___ Stored data
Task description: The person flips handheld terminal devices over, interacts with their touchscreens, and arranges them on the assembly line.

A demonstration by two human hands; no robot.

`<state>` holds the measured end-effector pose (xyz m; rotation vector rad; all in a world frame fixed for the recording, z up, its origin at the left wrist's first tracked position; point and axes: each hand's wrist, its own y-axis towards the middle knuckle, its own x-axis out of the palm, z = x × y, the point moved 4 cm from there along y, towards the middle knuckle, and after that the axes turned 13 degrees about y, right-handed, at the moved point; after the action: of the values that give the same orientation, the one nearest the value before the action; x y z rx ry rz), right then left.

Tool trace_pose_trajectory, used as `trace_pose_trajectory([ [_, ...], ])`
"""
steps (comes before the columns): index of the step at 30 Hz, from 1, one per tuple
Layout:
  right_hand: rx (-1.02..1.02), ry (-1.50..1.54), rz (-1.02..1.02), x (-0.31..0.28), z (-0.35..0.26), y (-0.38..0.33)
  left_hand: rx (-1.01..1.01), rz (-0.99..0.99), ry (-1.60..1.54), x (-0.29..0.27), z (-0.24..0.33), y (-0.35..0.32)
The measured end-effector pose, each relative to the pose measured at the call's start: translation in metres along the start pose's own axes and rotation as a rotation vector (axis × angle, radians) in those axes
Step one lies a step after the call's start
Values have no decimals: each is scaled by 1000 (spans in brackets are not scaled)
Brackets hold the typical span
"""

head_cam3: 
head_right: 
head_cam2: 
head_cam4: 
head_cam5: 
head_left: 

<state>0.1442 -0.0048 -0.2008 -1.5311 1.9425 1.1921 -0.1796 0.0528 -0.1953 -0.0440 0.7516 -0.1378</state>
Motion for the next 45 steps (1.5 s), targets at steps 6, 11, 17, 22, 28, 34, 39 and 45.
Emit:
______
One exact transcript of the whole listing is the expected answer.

Task description: The person flips handheld terminal devices over, interacts with their touchscreens, and arranges them on the assembly line.

A demonstration by two human hands; no robot.

`<state>` holds the measured end-effector pose (xyz m; rotation vector rad; all in a world frame fixed for the recording, z up, its origin at the left wrist's first tracked position; point and axes: each hand's wrist, its own y-axis towards the middle knuckle, its own x-axis out of the palm, z = x × y, the point moved 4 cm from there along y, towards the middle knuckle, and after that the axes turned 13 degrees about y, right-handed, at the moved point; after the action: of the values that give the same orientation, the one nearest the value before the action; x y z rx ry rz), right then left.

Tool trace_pose_trajectory, used as `trace_pose_trajectory([ [_, ...], ])`
"""
steps (comes before the columns): index of the step at 30 Hz, from 1, one per tuple
Layout:
  right_hand: rx (-1.02..1.02), ry (-1.50..1.54), rz (-1.02..1.02), x (-0.31..0.28), z (-0.35..0.26), y (-0.38..0.33)
  left_hand: rx (-1.01..1.01), rz (-0.99..0.99), ry (-1.60..1.54), x (-0.29..0.27), z (-0.24..0.33), y (-0.35..0.32)
The measured end-effector pose, each relative to the pose measured at the call's start: translation in metres along the start pose's own axes and rotation as a rotation vector (axis × angle, radians) in those axes
Step one lies a step after the call's start
Values have no decimals: each is scaled by 1000 (spans in brackets are not scaled)
Brackets hold the typical span
"""

head_cam3: 
head_right: 
head_cam2: 
head_cam4: 
head_cam5: 
head_left: 

<state>0.1442 -0.0048 -0.2008 -1.5311 1.9425 1.1921 -0.1796 0.0528 -0.1953 -0.0440 0.7516 -0.1378</state>
Motion for the next 45 steps (1.5 s), targets at steps 6, 11, 17, 22, 28, 34, 39 and 45.
Emit:

The response to this exercise is now finished.